Editor’s Note: This story has been updated to include information from Insurance Bureau of Canada.
The Liberal party’s campaign promise to include a higher surtax on the financial sector is one step closer to being implemented, which means higher taxes for P&C insurers.
However, the exact structure of the surtax has yet to be clarified.
As part of a deal to keep the federal Liberals’ minority government in power until 2025, the NDP party has called on the Liberals to move ahead with a 3% tax increase on big banks and insurance companies’ “excess profits,” and called to extend the application of the tax to big oil companies and big box stores in a debate yesterday, ahead of the 2022 federal budget.
In their 2021 election platform, the Liberals proposed to raise the corporate income tax rate for banks and insurance companies from 15% to 18% on all earnings above $1 billion.
The party promised to “raise corporate income taxes on the largest, most profitable banks and insurance companies who earn more than $1 billion per year,” as well as requiring these same companies to pay a temporary Canada Recovery Dividend.

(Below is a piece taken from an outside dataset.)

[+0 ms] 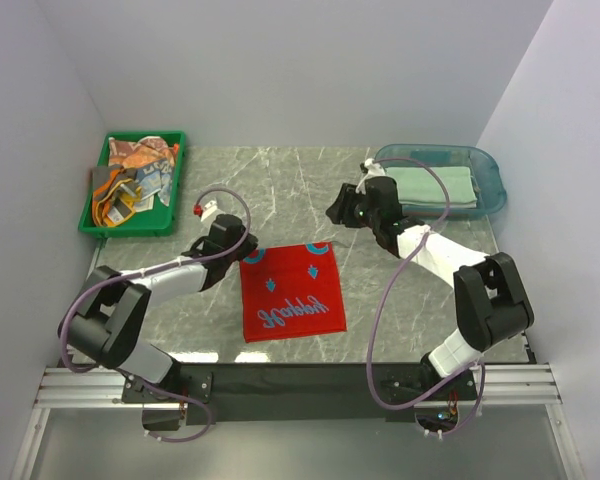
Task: Fold and stack the towels
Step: Fold the towel
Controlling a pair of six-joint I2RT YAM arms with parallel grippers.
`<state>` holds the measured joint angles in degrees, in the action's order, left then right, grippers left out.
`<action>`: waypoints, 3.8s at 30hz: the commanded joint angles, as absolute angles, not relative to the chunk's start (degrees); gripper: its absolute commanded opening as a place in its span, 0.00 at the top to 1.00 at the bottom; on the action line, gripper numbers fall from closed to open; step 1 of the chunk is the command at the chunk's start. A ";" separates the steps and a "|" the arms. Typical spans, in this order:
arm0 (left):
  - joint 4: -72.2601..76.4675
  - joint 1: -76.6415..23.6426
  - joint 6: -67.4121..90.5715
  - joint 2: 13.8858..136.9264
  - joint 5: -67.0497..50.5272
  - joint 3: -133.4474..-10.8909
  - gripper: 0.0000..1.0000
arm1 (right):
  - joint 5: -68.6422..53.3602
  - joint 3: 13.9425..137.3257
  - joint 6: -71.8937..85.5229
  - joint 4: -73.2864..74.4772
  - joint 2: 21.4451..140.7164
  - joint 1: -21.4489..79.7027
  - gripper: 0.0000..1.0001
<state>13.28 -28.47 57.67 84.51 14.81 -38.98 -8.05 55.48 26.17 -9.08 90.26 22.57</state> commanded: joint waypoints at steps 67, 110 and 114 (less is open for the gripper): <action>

The proposal recognized that these sectors “have recovered faster and stronger than many other industries,” according to the campaign platform.
What is meant by “excess profits,” “profits,” or even “earn” is not clear. For example, the Office of the Superintendent of Financial Institutions’ financial data differentiates between P&C insurers’ net premiums written (premiums earned before expenses) and net income (profit) for the year. The Liberal government has not specified which figure would potentially be taxed higher.
For example, Canada’s largest insurer, Intact, totalled $8.9 billion premiums written in 2021 (premiums earned before expenses such as claims payouts), but $550 million net income, putting them well above a $1-billion surtax on threshold in one regard (premiums earned before expenses), but well below it in another (profit).
A senior government official previously said the surtaxes would be addressed in the 2022 budget. Deputy Prime Minister Chrystia Freeland is expected to announce a budget date in the coming days.
In an email statement, Insurance Bureau of Canada said they are working with the government to address the corporate tax rules.
“As we look ahead to the economic recovery for our country, the industry intends to work with government to ensure Canadians are supported. IBC and its members continue to work with government to ensure that corporate tax rules are fair and equitable.”
IBC emphasizes the role P&C insurers played during the pandemic for consumers.
“Canada’s P&C insurers have been with Canadians every step of the way over the course of the pandemic and will continue to be there as our country continues to recover. Since the beginning of the pandemic, P&C insurers have provided $3.7 billion in relief to their customers in the form of refunds, re-rating policies, deferring premiums, among many other methods of support,” the statement reads.
“The P&C industry’s efforts have provided help to Canadians when they needed it most. The value of the P&C industry’s relief measures is unparalleled in the financial services sector.”
Canadian Underwriter has reached out to the Liberal Party for clarification on which figure would be taxed and is awaiting further comment.